Work instructions
Below are records; how many of their lines contain "wrist"? Answer with only the number.

[[ Dataset records open ]]

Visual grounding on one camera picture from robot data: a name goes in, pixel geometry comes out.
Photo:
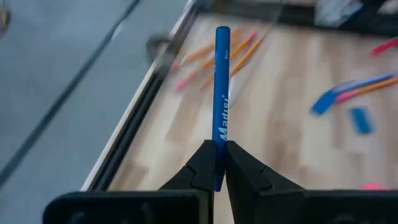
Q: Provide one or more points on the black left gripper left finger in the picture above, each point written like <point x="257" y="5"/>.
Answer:
<point x="199" y="171"/>

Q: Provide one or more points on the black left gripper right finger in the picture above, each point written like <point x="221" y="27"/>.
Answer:
<point x="245" y="177"/>

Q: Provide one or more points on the blue pen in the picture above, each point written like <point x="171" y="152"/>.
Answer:
<point x="367" y="82"/>

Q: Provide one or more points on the black clamp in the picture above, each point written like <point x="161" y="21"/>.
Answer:
<point x="158" y="46"/>

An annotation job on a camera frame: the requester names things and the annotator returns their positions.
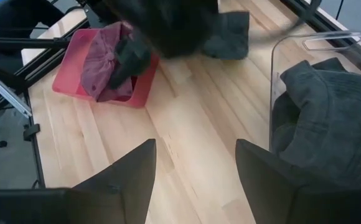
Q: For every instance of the grey ribbed knit beanie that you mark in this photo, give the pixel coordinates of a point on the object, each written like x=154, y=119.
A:
x=330, y=121

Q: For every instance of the black frame clamp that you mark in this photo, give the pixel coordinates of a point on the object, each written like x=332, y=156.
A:
x=31, y=131

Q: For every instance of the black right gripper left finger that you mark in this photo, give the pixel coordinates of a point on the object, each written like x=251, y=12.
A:
x=127, y=183

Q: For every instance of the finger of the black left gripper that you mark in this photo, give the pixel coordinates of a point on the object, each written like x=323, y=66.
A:
x=121, y=76
x=134, y=49

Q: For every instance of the aluminium rail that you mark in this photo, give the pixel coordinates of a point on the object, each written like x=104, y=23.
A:
x=7, y=95

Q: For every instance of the clear plastic bin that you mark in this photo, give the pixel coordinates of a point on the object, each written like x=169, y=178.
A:
x=292, y=53

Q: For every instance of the pink plastic tray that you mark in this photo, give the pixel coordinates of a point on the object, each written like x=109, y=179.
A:
x=68, y=77

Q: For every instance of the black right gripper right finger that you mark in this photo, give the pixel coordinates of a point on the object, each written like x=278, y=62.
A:
x=261, y=177

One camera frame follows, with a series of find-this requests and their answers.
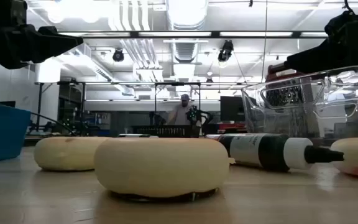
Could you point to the black ceiling spotlight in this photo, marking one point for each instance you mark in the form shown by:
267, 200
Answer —
118, 56
225, 51

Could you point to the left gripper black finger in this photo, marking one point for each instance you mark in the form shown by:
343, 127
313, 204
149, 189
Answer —
48, 31
57, 45

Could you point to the cream orange toy doughnut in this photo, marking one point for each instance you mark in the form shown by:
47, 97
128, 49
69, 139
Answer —
67, 154
162, 168
357, 155

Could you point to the black background rig frame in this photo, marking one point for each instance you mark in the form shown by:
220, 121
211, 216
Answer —
177, 83
39, 105

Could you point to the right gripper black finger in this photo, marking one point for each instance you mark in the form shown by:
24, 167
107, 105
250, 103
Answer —
309, 62

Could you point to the black food colouring bottle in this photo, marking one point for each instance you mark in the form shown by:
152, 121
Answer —
269, 152

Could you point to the silver ventilation duct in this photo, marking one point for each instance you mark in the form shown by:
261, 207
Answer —
186, 12

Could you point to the red metal box grater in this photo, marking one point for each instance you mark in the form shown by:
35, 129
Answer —
272, 77

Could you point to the person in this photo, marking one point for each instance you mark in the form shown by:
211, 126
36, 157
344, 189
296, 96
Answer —
182, 113

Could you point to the blue plastic bin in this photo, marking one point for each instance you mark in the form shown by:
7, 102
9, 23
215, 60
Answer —
2, 133

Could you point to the black background monitor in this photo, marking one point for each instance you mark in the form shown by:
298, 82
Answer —
232, 109

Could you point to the clear plastic container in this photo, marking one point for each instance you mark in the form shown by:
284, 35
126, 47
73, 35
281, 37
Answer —
337, 102

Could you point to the black mesh basket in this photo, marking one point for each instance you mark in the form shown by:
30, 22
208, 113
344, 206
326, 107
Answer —
166, 130

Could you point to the red background bin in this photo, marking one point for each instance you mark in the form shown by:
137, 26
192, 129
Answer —
232, 126

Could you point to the black background robot arm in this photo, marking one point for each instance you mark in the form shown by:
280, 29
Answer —
197, 116

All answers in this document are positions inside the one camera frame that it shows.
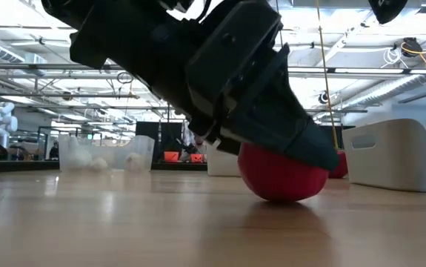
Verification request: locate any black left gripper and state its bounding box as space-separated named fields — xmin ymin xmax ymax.
xmin=184 ymin=0 xmax=340 ymax=172

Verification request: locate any red plastic tomato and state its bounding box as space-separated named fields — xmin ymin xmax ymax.
xmin=237 ymin=142 xmax=330 ymax=203
xmin=327 ymin=149 xmax=350 ymax=179

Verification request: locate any white garlic bulb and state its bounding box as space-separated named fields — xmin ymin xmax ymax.
xmin=89 ymin=156 xmax=109 ymax=173
xmin=124 ymin=152 xmax=146 ymax=172

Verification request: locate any black ceiling device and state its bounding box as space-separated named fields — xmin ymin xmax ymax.
xmin=401 ymin=36 xmax=424 ymax=59

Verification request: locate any white plastic bin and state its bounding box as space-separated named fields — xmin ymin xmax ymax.
xmin=205 ymin=142 xmax=242 ymax=178

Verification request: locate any black partition panel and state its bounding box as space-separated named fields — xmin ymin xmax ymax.
xmin=135 ymin=121 xmax=183 ymax=164

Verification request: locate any grey plastic bin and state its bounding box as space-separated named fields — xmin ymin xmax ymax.
xmin=341 ymin=118 xmax=426 ymax=194

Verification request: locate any clear plastic bin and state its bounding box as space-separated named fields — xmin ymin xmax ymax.
xmin=57 ymin=133 xmax=156 ymax=173

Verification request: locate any person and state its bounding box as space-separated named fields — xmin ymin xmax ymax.
xmin=48 ymin=141 xmax=60 ymax=160

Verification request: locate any yellow cable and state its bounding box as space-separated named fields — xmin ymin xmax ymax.
xmin=316 ymin=0 xmax=340 ymax=150

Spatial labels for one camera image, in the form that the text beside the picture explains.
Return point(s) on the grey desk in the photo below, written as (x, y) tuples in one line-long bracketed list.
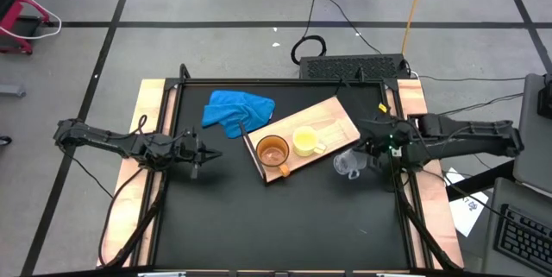
[(537, 156)]

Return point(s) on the wooden side board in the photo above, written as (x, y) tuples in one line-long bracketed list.
[(440, 229), (127, 208)]

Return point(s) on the white paper sheet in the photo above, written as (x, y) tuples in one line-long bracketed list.
[(468, 214)]

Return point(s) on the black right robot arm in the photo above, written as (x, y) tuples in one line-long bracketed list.
[(470, 136)]

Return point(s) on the clear plastic cup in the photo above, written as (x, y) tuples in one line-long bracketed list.
[(345, 162)]

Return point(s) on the black keyboard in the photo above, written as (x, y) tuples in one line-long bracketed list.
[(524, 238)]

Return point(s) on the orange mug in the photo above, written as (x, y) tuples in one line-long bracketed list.
[(272, 152)]

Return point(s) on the red cart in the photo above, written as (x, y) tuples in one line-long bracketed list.
[(13, 14)]

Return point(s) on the black vented computer case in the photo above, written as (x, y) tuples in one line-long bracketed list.
[(353, 67)]

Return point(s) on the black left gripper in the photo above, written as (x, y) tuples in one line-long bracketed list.
[(190, 149)]

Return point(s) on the yellow mug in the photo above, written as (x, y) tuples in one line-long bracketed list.
[(305, 141)]

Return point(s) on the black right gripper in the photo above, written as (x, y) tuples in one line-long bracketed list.
[(388, 143)]

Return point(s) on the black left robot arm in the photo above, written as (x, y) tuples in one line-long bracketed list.
[(108, 139)]

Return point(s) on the blue cloth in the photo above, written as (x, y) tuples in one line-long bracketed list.
[(235, 108)]

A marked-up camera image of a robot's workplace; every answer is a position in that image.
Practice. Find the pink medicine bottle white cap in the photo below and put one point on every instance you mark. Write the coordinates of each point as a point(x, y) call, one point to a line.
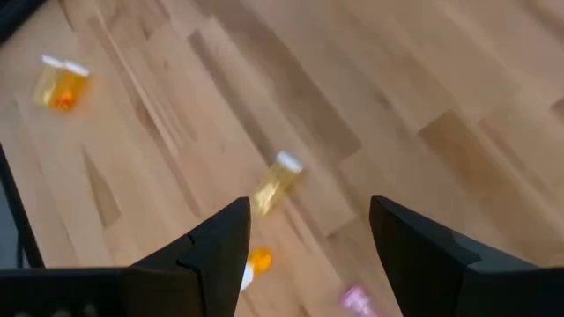
point(356, 301)

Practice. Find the black aluminium rig frame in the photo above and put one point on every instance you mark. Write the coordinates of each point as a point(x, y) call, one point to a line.
point(18, 216)

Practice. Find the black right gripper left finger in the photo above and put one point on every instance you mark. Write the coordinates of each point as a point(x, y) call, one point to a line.
point(220, 255)

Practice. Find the orange medicine bottle white cap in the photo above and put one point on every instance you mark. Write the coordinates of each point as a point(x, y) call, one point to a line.
point(261, 260)
point(68, 92)

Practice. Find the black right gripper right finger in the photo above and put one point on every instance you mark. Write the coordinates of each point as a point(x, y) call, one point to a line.
point(418, 264)

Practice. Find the yellow medicine bottle white cap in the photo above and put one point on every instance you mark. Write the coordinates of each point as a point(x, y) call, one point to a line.
point(44, 86)
point(275, 185)

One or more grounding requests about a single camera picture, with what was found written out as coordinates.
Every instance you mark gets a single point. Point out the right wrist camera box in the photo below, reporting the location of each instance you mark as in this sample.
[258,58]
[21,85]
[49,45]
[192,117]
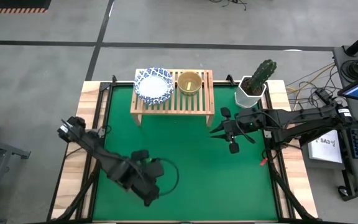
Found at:
[249,115]

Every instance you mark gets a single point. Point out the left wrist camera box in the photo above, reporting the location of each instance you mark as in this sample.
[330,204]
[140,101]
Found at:
[140,155]

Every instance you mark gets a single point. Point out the black caster wheel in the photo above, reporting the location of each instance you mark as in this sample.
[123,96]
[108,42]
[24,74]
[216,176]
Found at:
[342,191]

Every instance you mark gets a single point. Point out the black power strip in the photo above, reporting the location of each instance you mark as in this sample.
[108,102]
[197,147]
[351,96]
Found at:
[323,95]

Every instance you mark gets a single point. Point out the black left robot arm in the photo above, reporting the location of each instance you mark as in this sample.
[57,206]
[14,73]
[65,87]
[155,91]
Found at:
[98,146]

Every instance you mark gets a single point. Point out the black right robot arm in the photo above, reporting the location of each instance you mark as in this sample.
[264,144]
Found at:
[306,119]

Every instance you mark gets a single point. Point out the blue white patterned bowl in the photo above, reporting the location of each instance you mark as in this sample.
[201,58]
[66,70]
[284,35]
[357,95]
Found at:
[154,86]

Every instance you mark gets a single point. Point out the white paper sheet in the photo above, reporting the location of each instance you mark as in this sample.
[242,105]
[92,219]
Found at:
[323,149]

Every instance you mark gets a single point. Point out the green cactus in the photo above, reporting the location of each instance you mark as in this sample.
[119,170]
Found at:
[261,73]

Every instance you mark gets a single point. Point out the black yellow striped mat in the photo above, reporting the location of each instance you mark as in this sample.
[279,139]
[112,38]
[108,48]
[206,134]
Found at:
[11,3]

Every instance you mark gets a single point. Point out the yellow translucent plastic bowl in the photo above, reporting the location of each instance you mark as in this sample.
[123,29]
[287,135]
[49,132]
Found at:
[190,83]

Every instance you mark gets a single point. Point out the red clip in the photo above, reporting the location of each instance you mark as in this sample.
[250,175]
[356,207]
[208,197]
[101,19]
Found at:
[263,162]

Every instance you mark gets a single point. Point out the wooden slatted shelf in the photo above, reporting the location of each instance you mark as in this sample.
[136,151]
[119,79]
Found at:
[172,109]

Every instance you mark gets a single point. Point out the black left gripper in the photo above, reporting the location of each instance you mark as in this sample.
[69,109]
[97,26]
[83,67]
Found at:
[148,177]

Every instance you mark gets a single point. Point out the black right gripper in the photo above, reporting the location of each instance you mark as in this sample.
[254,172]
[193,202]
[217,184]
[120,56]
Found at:
[233,129]

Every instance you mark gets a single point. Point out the white plant pot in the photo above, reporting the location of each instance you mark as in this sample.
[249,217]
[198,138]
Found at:
[244,99]

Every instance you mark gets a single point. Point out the black table clamp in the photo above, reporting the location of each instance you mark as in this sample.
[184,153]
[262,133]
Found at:
[230,78]
[113,80]

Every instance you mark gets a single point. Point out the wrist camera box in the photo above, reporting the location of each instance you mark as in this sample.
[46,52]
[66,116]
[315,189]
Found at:
[249,115]
[140,155]

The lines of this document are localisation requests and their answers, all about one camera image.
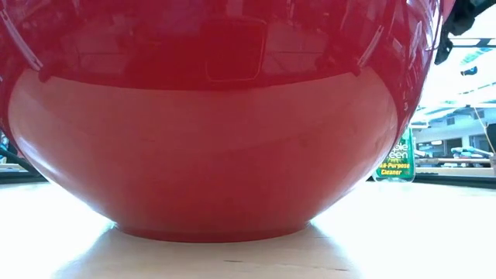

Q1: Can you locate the ceiling strip light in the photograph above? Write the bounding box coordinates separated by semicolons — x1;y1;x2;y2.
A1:
448;36;496;48

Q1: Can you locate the light wood neighbouring table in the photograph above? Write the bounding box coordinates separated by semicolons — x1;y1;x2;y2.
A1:
415;166;496;178

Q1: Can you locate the red glossy bowl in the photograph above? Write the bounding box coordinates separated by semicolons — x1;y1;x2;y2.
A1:
0;0;456;244

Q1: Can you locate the yellow hanging cable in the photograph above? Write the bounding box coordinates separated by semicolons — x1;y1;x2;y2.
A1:
470;105;496;155

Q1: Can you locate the blue machine on bench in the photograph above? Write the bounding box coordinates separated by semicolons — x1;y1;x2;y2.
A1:
450;146;495;159

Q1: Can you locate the long wooden bench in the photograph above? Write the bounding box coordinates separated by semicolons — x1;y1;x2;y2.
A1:
415;156;494;164

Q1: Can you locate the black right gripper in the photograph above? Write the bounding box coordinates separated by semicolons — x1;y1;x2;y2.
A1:
433;0;496;66

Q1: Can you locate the green cleaner spray bottle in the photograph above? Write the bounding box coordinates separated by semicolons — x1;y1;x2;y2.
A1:
370;126;417;184

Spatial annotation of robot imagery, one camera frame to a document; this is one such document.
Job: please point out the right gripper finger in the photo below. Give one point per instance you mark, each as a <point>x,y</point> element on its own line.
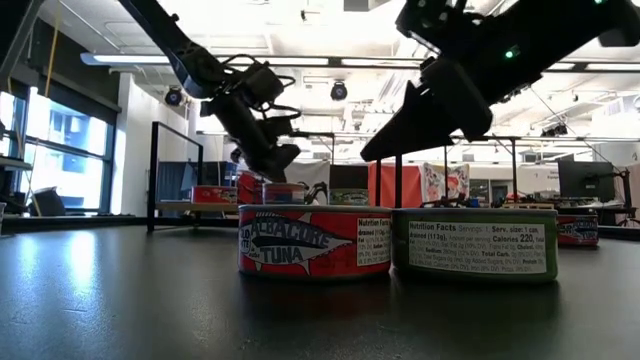
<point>405,135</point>
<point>460,105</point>

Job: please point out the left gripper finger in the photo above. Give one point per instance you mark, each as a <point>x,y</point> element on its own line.
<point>280,160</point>
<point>245,159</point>

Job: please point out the blue label can beige lid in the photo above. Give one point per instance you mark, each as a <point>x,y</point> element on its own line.
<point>283,194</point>

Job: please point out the red albacore tuna can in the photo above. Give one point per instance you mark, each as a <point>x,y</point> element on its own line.
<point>214,194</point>
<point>578,230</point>
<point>300,240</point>

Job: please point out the green label can gold lid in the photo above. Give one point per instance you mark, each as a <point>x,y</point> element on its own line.
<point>348,197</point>

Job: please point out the green label can silver lid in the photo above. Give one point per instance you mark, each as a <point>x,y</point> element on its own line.
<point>475,245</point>

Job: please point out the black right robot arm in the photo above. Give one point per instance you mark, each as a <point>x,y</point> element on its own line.
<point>575,35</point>

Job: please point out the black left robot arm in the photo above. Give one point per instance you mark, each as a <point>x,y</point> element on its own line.
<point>185,55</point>

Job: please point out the red background object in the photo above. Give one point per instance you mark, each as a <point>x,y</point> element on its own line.
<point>249,187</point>

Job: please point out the white banner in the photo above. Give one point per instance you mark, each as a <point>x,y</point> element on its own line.
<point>312,172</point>

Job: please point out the orange partition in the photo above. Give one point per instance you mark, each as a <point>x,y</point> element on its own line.
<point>410,187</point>

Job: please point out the patterned cloth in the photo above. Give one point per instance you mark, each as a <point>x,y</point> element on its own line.
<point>447,182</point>

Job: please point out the dark background screen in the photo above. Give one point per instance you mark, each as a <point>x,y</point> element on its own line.
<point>348,176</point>

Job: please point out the ceiling light strip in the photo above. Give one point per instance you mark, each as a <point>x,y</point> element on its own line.
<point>380,62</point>
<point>125,59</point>

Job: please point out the black clamp device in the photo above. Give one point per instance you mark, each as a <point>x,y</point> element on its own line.
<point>442,202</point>

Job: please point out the wooden crate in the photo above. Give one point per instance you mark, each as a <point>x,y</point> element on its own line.
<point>527,205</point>

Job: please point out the dark background monitor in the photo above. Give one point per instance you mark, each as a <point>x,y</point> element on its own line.
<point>586,180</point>

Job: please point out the large window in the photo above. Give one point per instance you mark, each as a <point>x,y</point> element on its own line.
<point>65,150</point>

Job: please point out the black office chair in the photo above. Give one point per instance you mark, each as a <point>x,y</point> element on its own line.
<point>47,202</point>

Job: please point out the round black ceiling camera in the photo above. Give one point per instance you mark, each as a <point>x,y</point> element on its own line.
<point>338,91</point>
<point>173,96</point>

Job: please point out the wooden shelf black metal frame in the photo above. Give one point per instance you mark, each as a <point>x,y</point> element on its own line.
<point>180,206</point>

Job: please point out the black metal rack frame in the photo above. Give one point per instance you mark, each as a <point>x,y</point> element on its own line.
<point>514,170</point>

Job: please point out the black metal table frame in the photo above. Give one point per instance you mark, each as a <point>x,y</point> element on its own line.
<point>75,222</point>

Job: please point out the grey diagonal frame strut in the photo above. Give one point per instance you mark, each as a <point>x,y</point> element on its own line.
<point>20,37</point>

[[ Dataset records closed ]]

Answer to this problem
3